● Exercise aim: The data is to be reproduced in full and without error.
--- Given data ---
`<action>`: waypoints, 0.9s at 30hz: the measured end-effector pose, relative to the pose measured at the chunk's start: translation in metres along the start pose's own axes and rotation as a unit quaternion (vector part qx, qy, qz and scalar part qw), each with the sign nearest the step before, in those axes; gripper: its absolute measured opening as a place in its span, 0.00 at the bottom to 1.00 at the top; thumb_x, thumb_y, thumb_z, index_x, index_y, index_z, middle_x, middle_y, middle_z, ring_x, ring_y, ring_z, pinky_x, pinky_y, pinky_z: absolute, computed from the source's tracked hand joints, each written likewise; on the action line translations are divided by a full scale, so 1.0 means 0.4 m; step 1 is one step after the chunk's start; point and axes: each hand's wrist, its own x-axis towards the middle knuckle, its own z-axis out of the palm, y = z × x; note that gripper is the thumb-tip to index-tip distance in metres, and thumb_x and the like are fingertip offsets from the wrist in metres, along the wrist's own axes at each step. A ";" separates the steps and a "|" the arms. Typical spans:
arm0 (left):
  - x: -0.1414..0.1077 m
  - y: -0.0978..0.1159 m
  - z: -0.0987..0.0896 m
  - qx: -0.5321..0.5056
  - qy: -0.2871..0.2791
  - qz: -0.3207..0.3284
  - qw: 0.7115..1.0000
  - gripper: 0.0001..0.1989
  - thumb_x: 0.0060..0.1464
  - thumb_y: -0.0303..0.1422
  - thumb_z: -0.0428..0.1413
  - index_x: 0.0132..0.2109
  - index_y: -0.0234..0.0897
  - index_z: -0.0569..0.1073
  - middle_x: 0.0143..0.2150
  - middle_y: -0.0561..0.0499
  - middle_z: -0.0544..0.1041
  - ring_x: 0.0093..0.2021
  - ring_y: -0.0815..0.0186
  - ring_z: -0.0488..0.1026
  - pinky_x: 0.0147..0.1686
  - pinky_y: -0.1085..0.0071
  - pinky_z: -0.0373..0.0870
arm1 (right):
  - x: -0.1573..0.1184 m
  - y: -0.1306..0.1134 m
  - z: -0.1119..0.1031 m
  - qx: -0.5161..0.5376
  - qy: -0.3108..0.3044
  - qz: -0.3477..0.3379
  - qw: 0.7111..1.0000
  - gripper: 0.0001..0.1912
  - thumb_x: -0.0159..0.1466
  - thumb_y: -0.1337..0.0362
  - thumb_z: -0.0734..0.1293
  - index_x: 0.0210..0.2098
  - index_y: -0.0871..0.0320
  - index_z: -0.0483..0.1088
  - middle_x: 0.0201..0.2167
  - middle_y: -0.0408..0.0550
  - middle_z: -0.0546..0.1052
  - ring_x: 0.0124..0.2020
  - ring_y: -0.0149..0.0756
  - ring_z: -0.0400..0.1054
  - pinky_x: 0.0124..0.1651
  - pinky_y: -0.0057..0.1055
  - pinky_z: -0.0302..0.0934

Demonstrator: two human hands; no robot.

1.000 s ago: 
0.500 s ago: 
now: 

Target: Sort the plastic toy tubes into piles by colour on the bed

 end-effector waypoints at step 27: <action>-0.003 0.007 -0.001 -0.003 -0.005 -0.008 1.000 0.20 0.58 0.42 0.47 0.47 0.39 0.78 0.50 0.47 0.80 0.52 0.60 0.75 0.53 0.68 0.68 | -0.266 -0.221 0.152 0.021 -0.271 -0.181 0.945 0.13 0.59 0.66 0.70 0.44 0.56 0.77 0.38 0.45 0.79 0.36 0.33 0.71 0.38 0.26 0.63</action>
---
● Reply:
`<action>`: waypoints, 0.9s at 30hz: the measured end-effector pose, relative to the pose measured at the chunk's start: translation in metres along the start pose's own axes and rotation as a unit quaternion (vector part qx, qy, qz and scalar part qw), each with the sign nearest the step before, in those axes; gripper: its absolute measured opening as a place in its span, 0.00 at the bottom to 1.00 at the top; thumb_x, thumb_y, thumb_z, index_x, index_y, index_z, middle_x, middle_y, middle_z, ring_x, ring_y, ring_z, pinky_x, pinky_y, pinky_z: absolute, computed from the source's tracked hand joints, each written likewise; on the action line translations are divided by a full scale, so 1.0 means 0.4 m; step 1 is one step after the chunk's start; point and axes: each hand's wrist, its own x-axis towards the middle knuckle, its own z-axis out of the palm, y = z × x; note that gripper is the thumb-tip to index-tip distance in metres, and thumb_x and the like are fingertip offsets from the wrist in metres, along the wrist's own axes at each step. A ";" separates the steps and a "|" the arms. Typical spans:
arm0 (left):
  - x: -0.1414..0.1077 m
  - y: -0.0978..0.1159 m
  - z: -0.0987..0.0896 m
  - qx: -0.5321..0.5056
  - qy: -0.2871..0.2791
  - qz: -0.3207..0.3284
  - qw: 0.7115..1.0000
  - gripper: 0.0001..0.1989
  - thumb_x: 0.0060..0.1464
  - thumb_y: -0.0303..0.1422
  - thumb_z: -0.0428..0.1413
  - index_x: 0.0132..0.2109
  - index_y: -0.0234..0.0897
  - index_z: -0.0569..0.1073
  - middle_x: 0.0143..0.2150
  - middle_y: -0.0561..0.0499
  - middle_z: -0.0544..0.1041
  - ring_x: 0.0093..0.2021
  - ring_y: -0.0815..0.0186
  - ring_z: -0.0488..0.1026
  - pinky_x: 0.0147..0.1686
  - pinky_y: -0.1085..0.0071
  - pinky_z: -0.0373..0.0870
arm1 (right):
  - x: -0.1573..0.1184 m
  - y: -0.1306..0.1134 m
  - z: -0.1119..0.1031 m
  - qx: -0.5161..0.5376
  - qy: -0.3108..0.3044
  - qz: -0.3477..0.3379
  - qw: 0.7111..1.0000
  - gripper: 0.0001..0.1912
  - thumb_x: -0.0159..0.1466
  - thumb_y: -0.1337..0.0362
  - thumb_z: -0.0734..0.1293
  - index_x: 0.0210..0.2098
  - index_y: -0.0871..0.0320
  - index_z: -0.0483..0.1088
  - middle_x: 0.0201..0.2167
  - middle_y: -0.0408..0.0550
  - middle_z: -0.0546..0.1052
  - ring_x: 0.0124..0.2020
  - ring_y: -0.0149..0.0756
  - ring_z: -0.0400..0.1054
  - pinky_x: 0.0124..0.1651
  - pinky_y: -0.0057..0.1055
  - pinky_z: -0.0302..0.0934

Demonstrator: two human hands; no robot.

1.000 s ago: 
0.500 s ago: 
now: 

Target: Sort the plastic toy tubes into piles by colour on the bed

 end-effector waypoints at step 27: <action>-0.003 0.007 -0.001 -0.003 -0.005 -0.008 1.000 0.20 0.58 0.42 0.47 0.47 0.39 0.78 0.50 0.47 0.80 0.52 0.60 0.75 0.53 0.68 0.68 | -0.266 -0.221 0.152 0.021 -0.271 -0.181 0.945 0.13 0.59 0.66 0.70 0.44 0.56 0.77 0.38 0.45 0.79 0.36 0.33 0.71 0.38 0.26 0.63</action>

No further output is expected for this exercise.